### Work required
In the listing below, how many lines carry the word "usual"? Reply with only the number.

### Data provided
···

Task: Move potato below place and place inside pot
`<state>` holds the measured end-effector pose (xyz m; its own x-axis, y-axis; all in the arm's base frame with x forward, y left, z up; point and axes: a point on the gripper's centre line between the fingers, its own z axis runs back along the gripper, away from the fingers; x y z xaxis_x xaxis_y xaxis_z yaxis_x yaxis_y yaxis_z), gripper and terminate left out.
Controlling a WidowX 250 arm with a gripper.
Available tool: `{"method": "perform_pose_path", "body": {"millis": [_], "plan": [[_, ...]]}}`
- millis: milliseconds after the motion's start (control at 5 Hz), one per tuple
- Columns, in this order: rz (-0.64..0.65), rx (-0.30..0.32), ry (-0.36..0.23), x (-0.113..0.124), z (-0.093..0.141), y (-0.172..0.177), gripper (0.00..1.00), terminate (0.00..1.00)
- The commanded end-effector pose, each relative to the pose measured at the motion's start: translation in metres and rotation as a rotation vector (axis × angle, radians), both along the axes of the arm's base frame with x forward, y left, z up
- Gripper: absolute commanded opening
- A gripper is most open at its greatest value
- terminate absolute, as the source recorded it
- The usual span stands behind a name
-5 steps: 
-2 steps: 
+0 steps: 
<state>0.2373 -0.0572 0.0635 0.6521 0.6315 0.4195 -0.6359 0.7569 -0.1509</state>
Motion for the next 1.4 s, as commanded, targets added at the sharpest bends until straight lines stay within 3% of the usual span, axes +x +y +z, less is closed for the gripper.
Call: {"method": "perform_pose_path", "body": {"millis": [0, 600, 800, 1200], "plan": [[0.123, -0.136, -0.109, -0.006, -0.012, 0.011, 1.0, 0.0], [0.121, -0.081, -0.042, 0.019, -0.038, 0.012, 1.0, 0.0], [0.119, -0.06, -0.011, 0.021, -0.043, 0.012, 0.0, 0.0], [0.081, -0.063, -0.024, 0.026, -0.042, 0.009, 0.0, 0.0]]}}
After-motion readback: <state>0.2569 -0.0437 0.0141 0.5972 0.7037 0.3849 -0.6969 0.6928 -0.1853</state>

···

### Your solution
2